With this in mind, the Court considers all of the information available to the detectives executing the search warrant at apartment 313A. Prior to entering the apartment, the detectives knew of a series of robberies or attempts in which a black male wearing a hat, sunglasses, and black shirt with a white stripe entered a gas station with a handgun, and demanded money. They moved forward in their investigation based on an anonymous tip identifying Willie Henry as the suspect and giving his place of employment. After speaking with Henry's employer, detectives learned that Henry had recently changed his carpool location to be closer to where he was living. Detectives waited at the Academy, saw Henry dropped off at his car after work, and followed him to an apartment approximately 2 miles from the drop off location. Once at the apartment, he exited his vehicle, and entered the apartment without hesitation. Thus, there was at least minimal information to believe that Henry resided at this location.
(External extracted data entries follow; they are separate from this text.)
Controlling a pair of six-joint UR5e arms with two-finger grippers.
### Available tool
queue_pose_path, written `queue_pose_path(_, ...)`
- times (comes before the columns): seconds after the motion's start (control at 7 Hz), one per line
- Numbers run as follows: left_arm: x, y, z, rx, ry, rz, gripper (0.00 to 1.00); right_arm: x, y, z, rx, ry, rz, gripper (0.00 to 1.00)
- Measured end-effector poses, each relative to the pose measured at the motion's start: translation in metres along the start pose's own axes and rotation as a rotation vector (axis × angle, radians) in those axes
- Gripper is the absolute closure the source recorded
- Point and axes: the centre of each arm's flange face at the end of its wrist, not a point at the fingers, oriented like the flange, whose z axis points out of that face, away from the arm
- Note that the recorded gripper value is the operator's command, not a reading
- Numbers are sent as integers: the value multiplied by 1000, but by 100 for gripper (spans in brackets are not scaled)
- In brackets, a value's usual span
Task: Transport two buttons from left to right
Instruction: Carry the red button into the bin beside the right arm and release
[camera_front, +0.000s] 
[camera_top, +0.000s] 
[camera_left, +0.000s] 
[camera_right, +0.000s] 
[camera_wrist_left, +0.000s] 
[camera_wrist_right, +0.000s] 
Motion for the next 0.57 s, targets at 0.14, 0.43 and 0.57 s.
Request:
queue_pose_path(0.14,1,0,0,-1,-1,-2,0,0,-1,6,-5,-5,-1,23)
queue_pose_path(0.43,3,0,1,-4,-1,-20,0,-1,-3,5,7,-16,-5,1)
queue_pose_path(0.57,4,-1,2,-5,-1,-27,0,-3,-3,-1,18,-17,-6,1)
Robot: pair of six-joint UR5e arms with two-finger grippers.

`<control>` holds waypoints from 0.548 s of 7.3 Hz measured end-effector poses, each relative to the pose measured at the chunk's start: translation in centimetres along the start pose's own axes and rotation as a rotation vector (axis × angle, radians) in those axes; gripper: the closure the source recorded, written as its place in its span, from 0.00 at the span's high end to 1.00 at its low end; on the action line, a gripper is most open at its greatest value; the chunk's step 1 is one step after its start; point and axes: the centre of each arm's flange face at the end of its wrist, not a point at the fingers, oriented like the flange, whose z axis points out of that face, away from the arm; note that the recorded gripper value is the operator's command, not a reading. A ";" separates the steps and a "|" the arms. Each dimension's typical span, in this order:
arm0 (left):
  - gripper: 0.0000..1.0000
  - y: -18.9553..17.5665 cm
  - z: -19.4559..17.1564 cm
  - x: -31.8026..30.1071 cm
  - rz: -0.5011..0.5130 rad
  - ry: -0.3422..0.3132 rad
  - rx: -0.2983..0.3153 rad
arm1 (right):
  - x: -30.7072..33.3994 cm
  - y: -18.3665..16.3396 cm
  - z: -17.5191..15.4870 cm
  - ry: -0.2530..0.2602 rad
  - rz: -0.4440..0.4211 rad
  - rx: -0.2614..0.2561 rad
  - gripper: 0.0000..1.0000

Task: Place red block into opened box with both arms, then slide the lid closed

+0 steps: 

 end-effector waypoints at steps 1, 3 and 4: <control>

In supplemental briefing, Henry has cited two cases, both distinguishable, wherein courts in other jurisdictions have held that the good faith exception did not apply because there was no evidence of a connection between the place searched and the defendant. However, in United States v. Gonzalez, 399 F.3d 1225 (10th Cir. 2005), there was no evidence indicating that the residence to be searched even belonged to Gonzalez. In United States v. McNeal, 82 F.Supp. 2d 945 (S.D. Ind. 2000), the court did not apply Leon because the affiant merely concluded that the defendant "controlled" the residence without giving any supporting facts. The court noted that one such supporting fact could have been that he was observed at the residence. Id. at 952. --------
Moreover, the robberies at issue occurred between July 27 and August 20, 2015. The same items of clothing were used in each of the robberies. The apartment was searched August 25, 2015. It is not entirely unreasonable to expect that the robber would continue to keep these items and would keep these items at his home. Thus, it is not entirely unreasonable for detectives to believe that evidence would be located where the robber resided. III. Conclusion
Though the officers did not have sufficient probable cause to link Henry and the apartment to be searched, based on the totality of the circumstances, including all of the information known to detectives, the Court concludes that the detectives "acted in objective good faith, and that the warrant was not so lacking in indicia of probable cause as to render official belief in the existence of probable cause entirely unreasonable." Taxacher at 872. Accordingly, Defendant's motion to suppress is DENIED.
DONE and ORDERED this 21st day of January 2016.